Qu’est-ce que le fardeau de la preuve?
Si un maraîcher suisse (ou une communauté paysanne dans le tiers-monde) constate que ses cultures de légumes dépérissent en raison des épandages de pesticides de son voisin (ou de la multinationale voisine), il peut saisir la justice d’une demande d’indemnisation. Demandeur, supportant le fardeau de la preuve, il devra prouver deux choses: l’étendue de son dommage et la responsabilité de son voisin, c’est-à-dire la faute commise et le lien de causalité entre cette faute et le dommage survenu.

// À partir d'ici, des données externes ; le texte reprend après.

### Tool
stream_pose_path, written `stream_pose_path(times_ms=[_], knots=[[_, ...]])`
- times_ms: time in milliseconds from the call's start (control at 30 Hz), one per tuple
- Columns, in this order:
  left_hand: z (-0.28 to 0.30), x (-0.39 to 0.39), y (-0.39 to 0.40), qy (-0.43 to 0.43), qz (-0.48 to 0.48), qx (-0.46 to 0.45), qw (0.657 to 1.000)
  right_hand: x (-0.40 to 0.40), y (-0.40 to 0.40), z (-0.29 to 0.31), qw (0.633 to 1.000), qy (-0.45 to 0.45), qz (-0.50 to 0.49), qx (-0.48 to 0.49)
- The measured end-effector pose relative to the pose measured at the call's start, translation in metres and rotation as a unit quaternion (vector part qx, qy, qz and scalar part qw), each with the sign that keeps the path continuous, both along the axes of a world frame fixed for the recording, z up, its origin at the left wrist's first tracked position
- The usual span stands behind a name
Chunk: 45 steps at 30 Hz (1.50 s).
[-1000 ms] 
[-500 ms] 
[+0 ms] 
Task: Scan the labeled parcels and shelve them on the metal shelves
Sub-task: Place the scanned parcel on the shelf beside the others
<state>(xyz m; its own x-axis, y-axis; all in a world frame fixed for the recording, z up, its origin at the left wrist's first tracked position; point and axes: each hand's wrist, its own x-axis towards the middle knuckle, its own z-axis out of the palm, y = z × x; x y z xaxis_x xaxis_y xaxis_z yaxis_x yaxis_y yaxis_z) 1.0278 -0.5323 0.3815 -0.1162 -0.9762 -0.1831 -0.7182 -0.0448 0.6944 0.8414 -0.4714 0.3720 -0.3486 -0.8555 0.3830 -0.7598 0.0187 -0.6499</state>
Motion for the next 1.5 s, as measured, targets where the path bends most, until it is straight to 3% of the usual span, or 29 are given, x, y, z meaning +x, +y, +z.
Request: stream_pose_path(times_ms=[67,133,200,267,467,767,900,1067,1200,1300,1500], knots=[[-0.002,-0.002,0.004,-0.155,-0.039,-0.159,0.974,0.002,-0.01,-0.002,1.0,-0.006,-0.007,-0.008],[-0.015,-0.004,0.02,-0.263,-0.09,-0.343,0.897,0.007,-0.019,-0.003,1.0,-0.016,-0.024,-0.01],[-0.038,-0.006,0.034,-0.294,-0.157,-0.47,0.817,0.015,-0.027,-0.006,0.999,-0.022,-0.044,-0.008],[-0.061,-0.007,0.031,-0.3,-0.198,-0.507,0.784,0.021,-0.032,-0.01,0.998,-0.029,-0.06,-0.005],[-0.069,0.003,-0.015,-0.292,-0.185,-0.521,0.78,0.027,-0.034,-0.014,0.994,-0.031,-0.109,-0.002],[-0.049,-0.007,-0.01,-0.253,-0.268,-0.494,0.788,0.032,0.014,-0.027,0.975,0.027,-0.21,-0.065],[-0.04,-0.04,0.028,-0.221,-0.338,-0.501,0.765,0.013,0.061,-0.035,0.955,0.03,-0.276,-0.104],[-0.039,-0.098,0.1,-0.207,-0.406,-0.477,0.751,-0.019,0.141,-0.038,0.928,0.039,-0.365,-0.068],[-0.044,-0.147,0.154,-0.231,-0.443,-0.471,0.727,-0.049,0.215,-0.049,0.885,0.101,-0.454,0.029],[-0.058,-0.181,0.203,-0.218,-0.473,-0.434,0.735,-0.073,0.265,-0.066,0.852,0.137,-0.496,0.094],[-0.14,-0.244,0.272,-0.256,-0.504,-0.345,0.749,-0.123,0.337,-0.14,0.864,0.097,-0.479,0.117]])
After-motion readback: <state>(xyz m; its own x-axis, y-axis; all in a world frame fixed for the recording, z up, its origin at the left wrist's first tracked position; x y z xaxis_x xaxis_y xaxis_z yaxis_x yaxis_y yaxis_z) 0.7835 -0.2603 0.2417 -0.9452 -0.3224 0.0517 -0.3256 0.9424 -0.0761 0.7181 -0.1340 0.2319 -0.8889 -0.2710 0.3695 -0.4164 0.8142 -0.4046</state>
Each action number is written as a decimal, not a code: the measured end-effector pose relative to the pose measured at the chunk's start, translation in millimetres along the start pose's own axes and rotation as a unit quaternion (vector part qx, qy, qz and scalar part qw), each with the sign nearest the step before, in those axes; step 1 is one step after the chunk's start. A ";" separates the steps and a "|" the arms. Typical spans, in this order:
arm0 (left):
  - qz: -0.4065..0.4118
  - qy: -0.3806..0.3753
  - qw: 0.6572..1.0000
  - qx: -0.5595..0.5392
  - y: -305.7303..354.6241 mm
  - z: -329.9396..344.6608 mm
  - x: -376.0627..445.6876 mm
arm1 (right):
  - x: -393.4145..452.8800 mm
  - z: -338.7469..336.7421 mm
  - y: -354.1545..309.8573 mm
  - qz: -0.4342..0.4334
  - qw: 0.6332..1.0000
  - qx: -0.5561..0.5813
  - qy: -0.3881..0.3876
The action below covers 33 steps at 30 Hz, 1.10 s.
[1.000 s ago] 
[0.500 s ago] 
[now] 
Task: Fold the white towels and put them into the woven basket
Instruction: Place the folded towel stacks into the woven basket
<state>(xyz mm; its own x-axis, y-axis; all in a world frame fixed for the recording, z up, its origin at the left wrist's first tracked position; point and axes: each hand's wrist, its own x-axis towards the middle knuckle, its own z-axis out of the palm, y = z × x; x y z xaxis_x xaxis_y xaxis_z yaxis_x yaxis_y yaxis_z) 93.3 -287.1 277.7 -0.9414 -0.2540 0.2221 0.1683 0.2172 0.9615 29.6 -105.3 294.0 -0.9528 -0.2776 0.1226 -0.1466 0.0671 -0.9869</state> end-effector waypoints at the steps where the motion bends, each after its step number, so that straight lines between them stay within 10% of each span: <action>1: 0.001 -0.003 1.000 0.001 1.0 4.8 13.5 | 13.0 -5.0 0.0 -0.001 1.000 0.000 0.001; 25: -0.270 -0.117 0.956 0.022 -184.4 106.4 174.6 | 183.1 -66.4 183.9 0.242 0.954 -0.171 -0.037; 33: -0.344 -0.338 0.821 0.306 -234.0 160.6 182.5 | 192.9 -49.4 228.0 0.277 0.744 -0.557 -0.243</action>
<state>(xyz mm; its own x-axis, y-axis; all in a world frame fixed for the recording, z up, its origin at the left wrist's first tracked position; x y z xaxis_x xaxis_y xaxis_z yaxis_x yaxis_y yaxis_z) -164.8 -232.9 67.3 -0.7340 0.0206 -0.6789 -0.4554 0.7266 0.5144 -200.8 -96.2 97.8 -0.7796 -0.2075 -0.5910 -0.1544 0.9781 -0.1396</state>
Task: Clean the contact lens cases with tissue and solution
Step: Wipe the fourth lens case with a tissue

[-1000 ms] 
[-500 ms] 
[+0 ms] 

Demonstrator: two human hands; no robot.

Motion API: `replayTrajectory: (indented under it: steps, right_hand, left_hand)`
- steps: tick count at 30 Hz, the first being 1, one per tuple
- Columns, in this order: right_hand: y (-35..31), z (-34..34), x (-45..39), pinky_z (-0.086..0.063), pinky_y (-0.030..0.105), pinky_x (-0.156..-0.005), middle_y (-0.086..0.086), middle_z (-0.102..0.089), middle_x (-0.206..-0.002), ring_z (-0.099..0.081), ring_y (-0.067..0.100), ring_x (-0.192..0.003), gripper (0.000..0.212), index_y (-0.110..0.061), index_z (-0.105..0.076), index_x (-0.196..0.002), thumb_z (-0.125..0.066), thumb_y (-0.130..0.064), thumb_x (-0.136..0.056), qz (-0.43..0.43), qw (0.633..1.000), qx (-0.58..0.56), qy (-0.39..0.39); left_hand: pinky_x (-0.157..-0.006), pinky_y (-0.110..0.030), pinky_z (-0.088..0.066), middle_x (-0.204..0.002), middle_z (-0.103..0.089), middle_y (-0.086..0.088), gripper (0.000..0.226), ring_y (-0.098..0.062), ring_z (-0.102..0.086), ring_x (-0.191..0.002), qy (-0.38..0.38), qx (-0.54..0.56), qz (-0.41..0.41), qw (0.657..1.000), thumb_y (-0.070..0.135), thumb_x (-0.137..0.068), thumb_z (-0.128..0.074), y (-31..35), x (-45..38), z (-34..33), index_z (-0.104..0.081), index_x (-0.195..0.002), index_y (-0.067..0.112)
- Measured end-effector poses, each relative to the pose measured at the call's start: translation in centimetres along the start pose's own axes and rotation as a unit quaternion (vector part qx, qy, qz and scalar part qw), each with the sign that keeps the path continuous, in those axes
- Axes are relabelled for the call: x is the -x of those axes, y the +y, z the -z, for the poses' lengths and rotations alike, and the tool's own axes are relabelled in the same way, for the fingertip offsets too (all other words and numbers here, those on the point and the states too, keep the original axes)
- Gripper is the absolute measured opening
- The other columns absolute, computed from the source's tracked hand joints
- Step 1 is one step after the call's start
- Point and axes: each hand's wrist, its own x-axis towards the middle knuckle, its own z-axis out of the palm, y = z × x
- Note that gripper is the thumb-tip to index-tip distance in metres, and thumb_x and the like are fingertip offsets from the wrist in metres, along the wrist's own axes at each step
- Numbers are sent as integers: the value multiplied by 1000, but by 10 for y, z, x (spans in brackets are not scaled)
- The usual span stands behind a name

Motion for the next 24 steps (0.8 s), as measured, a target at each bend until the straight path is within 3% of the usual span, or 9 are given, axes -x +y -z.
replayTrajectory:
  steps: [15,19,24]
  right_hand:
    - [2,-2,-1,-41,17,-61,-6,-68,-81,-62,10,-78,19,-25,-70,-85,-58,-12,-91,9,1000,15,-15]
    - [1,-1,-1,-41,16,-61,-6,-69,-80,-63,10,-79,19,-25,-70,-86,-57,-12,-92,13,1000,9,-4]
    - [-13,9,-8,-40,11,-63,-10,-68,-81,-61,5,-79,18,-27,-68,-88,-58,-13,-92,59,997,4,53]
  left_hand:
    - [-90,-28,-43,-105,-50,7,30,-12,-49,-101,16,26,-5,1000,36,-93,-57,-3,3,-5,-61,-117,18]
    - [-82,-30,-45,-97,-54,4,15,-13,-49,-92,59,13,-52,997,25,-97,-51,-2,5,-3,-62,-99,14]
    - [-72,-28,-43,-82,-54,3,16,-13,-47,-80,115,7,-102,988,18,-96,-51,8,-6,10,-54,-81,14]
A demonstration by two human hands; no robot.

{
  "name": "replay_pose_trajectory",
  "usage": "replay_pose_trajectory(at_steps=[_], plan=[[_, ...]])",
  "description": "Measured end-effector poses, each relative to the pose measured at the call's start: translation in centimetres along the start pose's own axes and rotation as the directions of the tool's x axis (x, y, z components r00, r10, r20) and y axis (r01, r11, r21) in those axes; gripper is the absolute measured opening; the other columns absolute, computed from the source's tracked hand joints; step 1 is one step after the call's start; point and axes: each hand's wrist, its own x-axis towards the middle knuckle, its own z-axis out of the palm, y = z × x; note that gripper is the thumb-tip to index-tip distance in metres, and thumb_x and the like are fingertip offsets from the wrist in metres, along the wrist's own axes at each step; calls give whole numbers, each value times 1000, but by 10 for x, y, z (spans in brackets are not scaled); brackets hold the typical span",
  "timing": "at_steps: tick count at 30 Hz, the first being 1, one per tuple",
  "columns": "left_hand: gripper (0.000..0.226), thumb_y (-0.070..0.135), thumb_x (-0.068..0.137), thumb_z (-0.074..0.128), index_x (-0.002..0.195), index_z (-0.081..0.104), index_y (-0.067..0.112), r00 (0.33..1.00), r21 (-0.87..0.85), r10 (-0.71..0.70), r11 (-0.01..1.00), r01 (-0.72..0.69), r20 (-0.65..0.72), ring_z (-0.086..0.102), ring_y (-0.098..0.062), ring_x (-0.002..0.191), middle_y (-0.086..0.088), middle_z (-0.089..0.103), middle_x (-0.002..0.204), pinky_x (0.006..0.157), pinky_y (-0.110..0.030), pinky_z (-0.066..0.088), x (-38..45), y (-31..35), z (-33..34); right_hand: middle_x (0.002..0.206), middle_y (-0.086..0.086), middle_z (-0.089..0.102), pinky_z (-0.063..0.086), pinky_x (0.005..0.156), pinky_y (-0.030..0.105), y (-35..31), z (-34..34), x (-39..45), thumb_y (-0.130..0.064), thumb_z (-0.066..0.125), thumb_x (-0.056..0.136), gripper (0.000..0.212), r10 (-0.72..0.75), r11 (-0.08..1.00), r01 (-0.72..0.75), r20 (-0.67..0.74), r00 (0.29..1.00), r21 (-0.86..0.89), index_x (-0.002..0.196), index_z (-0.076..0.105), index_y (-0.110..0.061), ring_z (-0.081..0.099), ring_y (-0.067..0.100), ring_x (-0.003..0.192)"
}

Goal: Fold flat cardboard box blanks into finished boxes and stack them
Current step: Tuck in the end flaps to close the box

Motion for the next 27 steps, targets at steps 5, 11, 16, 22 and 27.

Si le maraîcher (ou la communauté paysanne) échoue dans cette double preuve, il perd son procès. Le juge ne demandera pas au voisin (ou à la multinationale voisine) de démontrer qu’il n’est pas fautif. Le procès s’arrête à ce stade. Ce n’est que si le maraîcher a prouvé son dommage et la responsabilité de son voisin, que le procès se poursuit et que ce dernier peut tenter de prouver qu’il n’y est pour rien. On ne parle pas de fardeau de la preuve pour le défendeur, mais de preuve libératoire.
Les auteurs de l’initiative, voulant une solution équilibrée, ont eu l’intelligence de qualifier la responsabilité des multinationales «d’obligation de diligence raisonnable». Il s’agit là d’une restriction, d’un allègement de la responsabilité des multinationales, si elles doivent, au deuxième stade d’un procès, tenter de se disculper, après que les demandeurs auront satisfait au fardeau de la preuve.
Or, c’est cette nuance, favorable aux multinationales, que Mme Keller-Sutter a transformée en prétendu renversement du fardeau de la preuve. Cette contre-vérité, ce mensonge, particulièrement choquant pour une conseillère fédérale, a faussé la campagne de l’initiative. Cette fake new, reprise autant que possible par tous les lobbyistes des multinationales, dont la conseillère nationale vaudoise Isabelle Chevalley en particulier, a certainement déstabilisé des dizaines de milliers de votants qui essayaient honnêtement d’évaluer les enjeux de cette initiative.
Comme l’Organisation de coopération et de développement économiques (OCDE) le rappelle chaque année à la Suisse, sa démocratie est en partie pervertie par l’argent (absence de transparence et de règles sur le financement des campagnes et des partis). Elle l’est aussi quand ses élites, au plus haut niveau, mentent de manière éhontée.
Jean-Bernard Waeber est avocat, à Genève.